**Dataset excerpt:**
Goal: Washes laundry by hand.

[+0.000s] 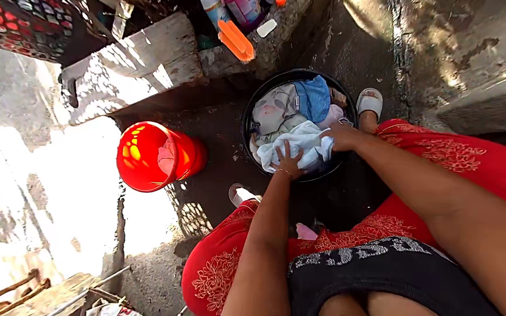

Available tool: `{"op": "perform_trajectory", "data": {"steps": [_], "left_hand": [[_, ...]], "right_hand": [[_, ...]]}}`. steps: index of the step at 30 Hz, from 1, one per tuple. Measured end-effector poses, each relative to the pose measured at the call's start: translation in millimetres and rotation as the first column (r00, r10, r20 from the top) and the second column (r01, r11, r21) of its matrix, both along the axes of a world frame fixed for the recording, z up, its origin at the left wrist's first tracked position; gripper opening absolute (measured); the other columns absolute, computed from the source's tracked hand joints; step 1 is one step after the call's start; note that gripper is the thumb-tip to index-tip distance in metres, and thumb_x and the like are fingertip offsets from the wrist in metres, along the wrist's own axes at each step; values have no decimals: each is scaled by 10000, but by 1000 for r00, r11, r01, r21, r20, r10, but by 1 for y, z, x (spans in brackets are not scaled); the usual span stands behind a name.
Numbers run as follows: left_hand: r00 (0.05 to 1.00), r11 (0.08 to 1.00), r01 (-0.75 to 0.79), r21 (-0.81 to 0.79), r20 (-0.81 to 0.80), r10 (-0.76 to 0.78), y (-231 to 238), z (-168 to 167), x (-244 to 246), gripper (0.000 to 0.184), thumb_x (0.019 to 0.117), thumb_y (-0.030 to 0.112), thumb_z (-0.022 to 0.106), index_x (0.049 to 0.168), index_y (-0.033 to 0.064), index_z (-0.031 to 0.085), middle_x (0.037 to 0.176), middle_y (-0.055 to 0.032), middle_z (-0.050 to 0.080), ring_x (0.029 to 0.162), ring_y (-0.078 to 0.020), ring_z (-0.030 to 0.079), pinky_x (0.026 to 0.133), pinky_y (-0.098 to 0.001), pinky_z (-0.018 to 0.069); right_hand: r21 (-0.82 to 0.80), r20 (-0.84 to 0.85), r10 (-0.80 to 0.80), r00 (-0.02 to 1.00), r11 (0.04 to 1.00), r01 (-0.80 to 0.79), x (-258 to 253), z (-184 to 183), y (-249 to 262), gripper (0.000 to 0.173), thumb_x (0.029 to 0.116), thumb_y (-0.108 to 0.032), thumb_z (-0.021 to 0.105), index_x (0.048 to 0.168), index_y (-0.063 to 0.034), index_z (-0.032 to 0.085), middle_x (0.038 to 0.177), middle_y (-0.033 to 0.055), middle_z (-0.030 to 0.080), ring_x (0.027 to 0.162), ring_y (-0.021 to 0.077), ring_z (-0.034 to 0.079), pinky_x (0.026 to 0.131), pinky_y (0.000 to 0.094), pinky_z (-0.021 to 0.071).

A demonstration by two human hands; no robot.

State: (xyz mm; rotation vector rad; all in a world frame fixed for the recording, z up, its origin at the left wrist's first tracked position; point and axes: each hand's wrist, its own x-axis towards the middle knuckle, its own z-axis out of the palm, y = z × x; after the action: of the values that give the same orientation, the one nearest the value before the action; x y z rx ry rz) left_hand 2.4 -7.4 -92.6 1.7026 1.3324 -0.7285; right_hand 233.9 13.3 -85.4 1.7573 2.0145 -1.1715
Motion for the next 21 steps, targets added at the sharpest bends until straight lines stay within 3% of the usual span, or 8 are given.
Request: {"op": "perform_trajectory", "data": {"steps": [2, 4, 7, 10, 15, 17, 19, 21], "left_hand": [[999, 999, 38, -33, -29, -38, 8, -21, 1, 900, 919, 553, 713, 1644, 390, 205, 1692, -116, -272, 1524, -526, -205, 1043, -902, 64], [996, 996, 79, -53, -45, -81, 16, -34, 0, 978, 885, 532, 764, 1655, 352, 188, 1695, -119, -263, 1527, -519, -205, 1044, -901, 76], [988, 991, 119, -69, -89, -125, 20, -52, 0, 1078, 844, 379, 827, 1668, 303, 136, 1702, -141, -236, 1526, -527, -194, 1021, -919, 91], [992, 994, 80, -75, -87, -87, 21, -68, 2, 1018, 860, 252, 797, 1665, 256, 175, 1728, -141, -119, 1547, -504, -144, 1042, -907, 60], [997, 998, -53, 15, -61, 54, 9, -87, 9, 849, 918, 87, 682, 1647, 171, 255, 1722, -206, 40, 1574, -464, -21, 1137, -817, 68], [990, 994, -94, 47, -103, 98, 8, -90, 15, 755, 958, 103, 635, 1625, 80, 284, 1697, -248, 138, 1565, -461, 111, 1181, -746, 137], [990, 996, -89, -16, -113, 87, 13, -85, 16, 799, 954, 134, 651, 1619, -4, 230, 1692, -278, 107, 1563, -478, 82, 1186, -751, 75], [994, 998, -28, -60, -105, 22, 18, -79, 14, 753, 980, 190, 624, 1596, -46, 263, 1675, -308, 134, 1552, -507, 92, 1166, -784, 64]], "right_hand": [[-72, 41, -3, 999, 997, 6, -7, -33, 0, 655, 771, -107, 823, 1393, -219, 649, 1397, 337, 533, 1259, 565, 512, 970, 749, 429], [-135, 48, 1, 999, 991, 6, -17, -44, 7, 606, 796, -79, 795, 1376, -181, 652, 1385, 318, 554, 1267, 538, 522, 999, 724, 421], [-184, 111, 24, 994, 983, -3, -29, -65, 11, 629, 787, -79, 804, 1389, -129, 627, 1426, 345, 503, 1298, 572, 479, 981, 747, 428], [-221, 187, 43, 981, 975, -1, -43, -76, 5, 663, 793, -58, 813, 1410, -31, 572, 1470, 362, 450, 1338, 586, 434, 975, 779, 404], [-339, 260, 129, 957, 940, -35, -53, -86, -7, 483, 939, -120, 695, 1371, 62, 581, 1401, 310, 565, 1346, 505, 490, 1100, 719, 341], [-404, 312, 146, 939, 915, -8, -61, -89, -9, 458, 989, -121, 620, 1384, 100, 550, 1441, 340, 518, 1385, 523, 444, 1128, 708, 320], [-477, 333, 121, 935, 877, 56, -66, -80, -5, 521, 1037, -139, 538, 1460, 147, 432, 1537, 377, 382, 1468, 526, 330, 1173, 677, 280], [-466, 314, 86, 946, 881, 75, -61, -72, -4, 561, 1022, -180, 578, 1460, 140, 437, 1544, 369, 382, 1477, 517, 322, 1179, 678, 272]]}}
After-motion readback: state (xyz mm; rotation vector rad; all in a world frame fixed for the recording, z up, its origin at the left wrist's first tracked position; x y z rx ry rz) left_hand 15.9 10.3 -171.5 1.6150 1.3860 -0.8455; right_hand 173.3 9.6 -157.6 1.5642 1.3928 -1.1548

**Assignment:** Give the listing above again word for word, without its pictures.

**Result of this exercise:**
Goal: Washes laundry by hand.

[+0.000s] 

Available tool: `{"op": "perform_trajectory", "data": {"steps": [_], "left_hand": [[_, ...]], "right_hand": [[_, ...]]}}`. steps: index of the step at 30 Hz, from 1, one per tuple. Measured end-effector poses, each relative to the pose measured at the call's start: translation in millimetres and rotation as the first column (r00, r10, r20 from the top) and the second column (r01, r11, r21) of its matrix, both along the axes of a world frame fixed for the recording, z up, its origin at the left wrist's first tracked position; gripper opening absolute (measured); the other columns absolute, computed from the source's tracked hand joints; step 1 is one step after the call's start; note that gripper is the thumb-tip to index-tip distance in metres, and thumb_x and the like are fingertip offsets from the wrist in metres, along the wrist's own axes at each step; values have no decimals: each is scaled by 10000, but by 1000 for r00, r11, r01, r21, r20, r10, but by 1 for y, z, x (spans in brackets are not scaled); the usual span stands behind a name.
Numbers run as follows: left_hand: r00 (0.05 to 1.00), r11 (0.08 to 1.00), r01 (-0.75 to 0.79), r21 (-0.81 to 0.79), r20 (-0.81 to 0.80), r10 (-0.76 to 0.78), y (-231 to 238), z (-168 to 167), x (-244 to 246), gripper (0.000 to 0.184), thumb_x (0.019 to 0.117), thumb_y (-0.030 to 0.112), thumb_z (-0.022 to 0.106), index_x (0.049 to 0.168), index_y (-0.033 to 0.064), index_z (-0.031 to 0.085), middle_x (0.037 to 0.176), middle_y (-0.055 to 0.032), middle_z (-0.050 to 0.080), ring_x (0.029 to 0.162), ring_y (-0.078 to 0.020), ring_z (-0.030 to 0.079), pinky_x (0.026 to 0.133), pinky_y (-0.098 to 0.001), pinky_z (-0.018 to 0.069); right_hand: r21 (-0.82 to 0.80), r20 (-0.84 to 0.85), r10 (-0.80 to 0.80), r00 (-0.02 to 1.00), r11 (0.04 to 1.00), r01 (-0.80 to 0.79), x (-258 to 253), z (-184 to 183), y (-249 to 262), gripper (0.000 to 0.173), thumb_x (0.029 to 0.116), thumb_y (-0.108 to 0.032), thumb_z (-0.021 to 0.105), index_x (0.048 to 0.168), index_y (-0.063 to 0.034), index_z (-0.032 to 0.085), middle_x (0.038 to 0.177), middle_y (-0.033 to 0.055), middle_z (-0.030 to 0.080), ring_x (0.027 to 0.162), ring_y (-0.021 to 0.077), ring_z (-0.034 to 0.079), pinky_x (0.026 to 0.131), pinky_y (0.000 to 0.094), pinky_z (-0.021 to 0.071).

A demonstration by two human hands; no robot.

State: (xyz mm; rotation vector rad; all in a world frame fixed for the recording, z up, its origin at the left wrist's first tracked position; point and axes: each hand's wrist, its own x-axis towards the middle knuckle, its own z-axis out of the palm, y = z × x; after the action: of the values that give the same orientation, the one nearest the value before the action; x y z rx ry rz) left_hand 2.4 -7.4 -92.6 1.7026 1.3324 -0.7285; right_hand 233.9 13.3 -85.4 1.7573 2.0145 -1.1715
Motion for the next 21 steps, targets added at the sharpest bends until straight lines stay within 3% of the usual span, or 8 are given.
Request: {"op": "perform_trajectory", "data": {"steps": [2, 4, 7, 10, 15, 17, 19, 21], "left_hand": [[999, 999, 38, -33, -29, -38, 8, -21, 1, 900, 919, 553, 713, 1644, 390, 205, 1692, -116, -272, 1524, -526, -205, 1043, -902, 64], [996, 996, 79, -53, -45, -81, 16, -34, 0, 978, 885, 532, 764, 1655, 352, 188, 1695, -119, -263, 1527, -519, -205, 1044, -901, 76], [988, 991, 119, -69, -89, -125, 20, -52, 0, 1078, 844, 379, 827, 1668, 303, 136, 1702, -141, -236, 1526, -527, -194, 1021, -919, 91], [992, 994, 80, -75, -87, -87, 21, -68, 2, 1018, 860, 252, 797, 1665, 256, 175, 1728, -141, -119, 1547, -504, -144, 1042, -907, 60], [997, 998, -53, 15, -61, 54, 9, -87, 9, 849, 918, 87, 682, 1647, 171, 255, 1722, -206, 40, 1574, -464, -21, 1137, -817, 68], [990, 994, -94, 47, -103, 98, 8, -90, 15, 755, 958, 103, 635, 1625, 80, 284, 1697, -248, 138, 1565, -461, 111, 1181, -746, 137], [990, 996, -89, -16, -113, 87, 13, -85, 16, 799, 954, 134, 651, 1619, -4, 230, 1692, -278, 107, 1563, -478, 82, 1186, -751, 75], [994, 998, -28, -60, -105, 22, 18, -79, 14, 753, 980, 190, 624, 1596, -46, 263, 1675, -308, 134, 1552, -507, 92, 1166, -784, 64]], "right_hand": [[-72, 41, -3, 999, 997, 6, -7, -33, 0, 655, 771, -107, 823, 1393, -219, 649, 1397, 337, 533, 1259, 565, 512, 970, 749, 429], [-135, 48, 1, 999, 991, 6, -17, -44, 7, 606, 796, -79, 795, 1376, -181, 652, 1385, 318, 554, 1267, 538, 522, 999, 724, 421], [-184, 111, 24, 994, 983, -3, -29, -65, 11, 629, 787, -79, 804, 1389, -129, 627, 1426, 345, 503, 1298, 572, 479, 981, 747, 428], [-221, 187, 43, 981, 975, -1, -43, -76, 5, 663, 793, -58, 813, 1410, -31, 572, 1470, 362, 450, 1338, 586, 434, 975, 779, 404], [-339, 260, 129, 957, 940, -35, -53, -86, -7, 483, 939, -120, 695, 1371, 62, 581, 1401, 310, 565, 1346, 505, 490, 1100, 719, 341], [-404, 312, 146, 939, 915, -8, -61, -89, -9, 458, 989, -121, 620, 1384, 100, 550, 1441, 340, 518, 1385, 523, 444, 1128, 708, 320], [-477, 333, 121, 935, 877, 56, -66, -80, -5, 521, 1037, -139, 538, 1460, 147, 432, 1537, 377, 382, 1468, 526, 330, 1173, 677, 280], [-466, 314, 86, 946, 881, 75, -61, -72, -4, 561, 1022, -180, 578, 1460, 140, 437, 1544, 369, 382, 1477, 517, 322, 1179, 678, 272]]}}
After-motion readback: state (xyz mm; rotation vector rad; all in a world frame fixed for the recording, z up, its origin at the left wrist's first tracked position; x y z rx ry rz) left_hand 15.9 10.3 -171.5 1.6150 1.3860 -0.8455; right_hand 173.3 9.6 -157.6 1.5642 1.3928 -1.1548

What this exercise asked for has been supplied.